Revision history for this message
Matwey V. Kornilov (matwey-kornilov) wrote :
Download full text (7.5 KiB)

Well, last_avail_idx equals to shadow_avail_idx and both of them are 1
at the qemu side. So, only one request is transferred.
I wonder why, probably something is badly cached, but new avail_idx
(which is supposed to become 2) is never shown up.
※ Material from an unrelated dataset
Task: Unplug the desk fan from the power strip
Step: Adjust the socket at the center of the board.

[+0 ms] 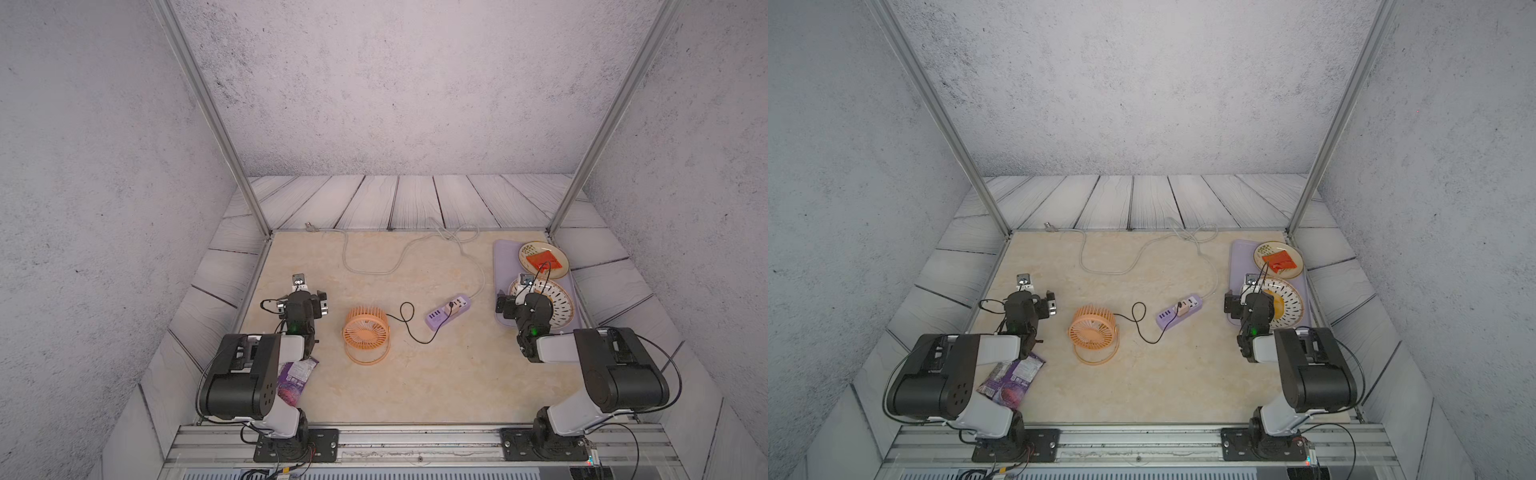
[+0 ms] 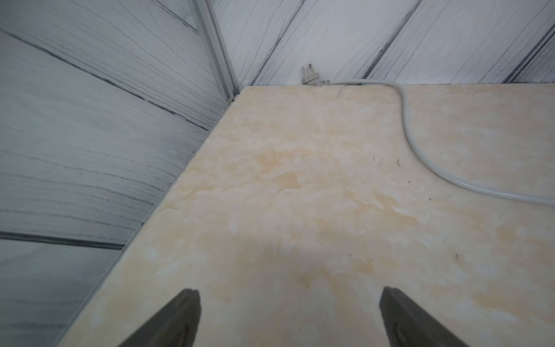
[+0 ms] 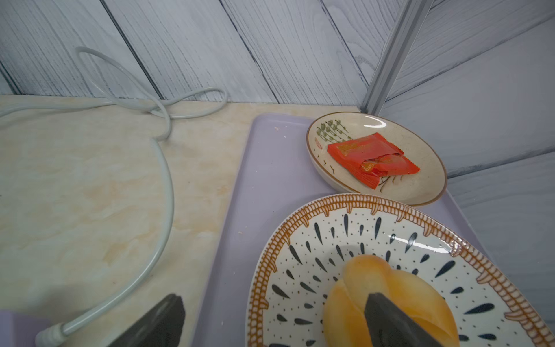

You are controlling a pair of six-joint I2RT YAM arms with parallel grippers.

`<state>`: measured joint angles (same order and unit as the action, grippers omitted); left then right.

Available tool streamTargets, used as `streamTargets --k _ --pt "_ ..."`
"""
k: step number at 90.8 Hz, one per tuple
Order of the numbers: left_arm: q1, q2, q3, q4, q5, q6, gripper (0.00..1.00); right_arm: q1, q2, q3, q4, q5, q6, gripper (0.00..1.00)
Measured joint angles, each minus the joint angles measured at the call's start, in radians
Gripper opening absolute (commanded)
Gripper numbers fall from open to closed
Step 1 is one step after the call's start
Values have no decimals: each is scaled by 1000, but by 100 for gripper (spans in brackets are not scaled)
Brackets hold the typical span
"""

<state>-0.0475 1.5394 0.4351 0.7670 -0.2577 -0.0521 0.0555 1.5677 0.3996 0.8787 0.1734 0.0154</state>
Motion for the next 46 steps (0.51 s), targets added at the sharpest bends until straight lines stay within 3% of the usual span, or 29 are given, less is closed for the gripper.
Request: streamTargets --k 46 --pt "0 0 0 0 0 0 100 0 0 0 0 -7 0 99"
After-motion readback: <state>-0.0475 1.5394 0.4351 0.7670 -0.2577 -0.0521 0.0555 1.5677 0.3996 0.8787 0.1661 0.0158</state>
2018-02-20 15:49 GMT+03:00 Matwey V. Kornilov <email address hidden>:
> virtqueue_pop() returns NULL due to virtio_queue_empty_rcu() returns
> true all the time.
>
> 2018-02-20 14:47 GMT+03:00 Matwey V. Kornilov <email address hidden>:
>> Well, I've found that on qemu side VirtQueue for virtio_blk device
>> infinitely calls virtio_blk_handle_vq() where virtio_blk_get_request()
>> (virtqueue_pop() in essens) always returns NULL.
>>
>> 2018-02-18 15:26 GMT+03:00 Matwey V. Kornilov <email address hidden>:
>>> ** Attachment added: ".build.kernel.kvm"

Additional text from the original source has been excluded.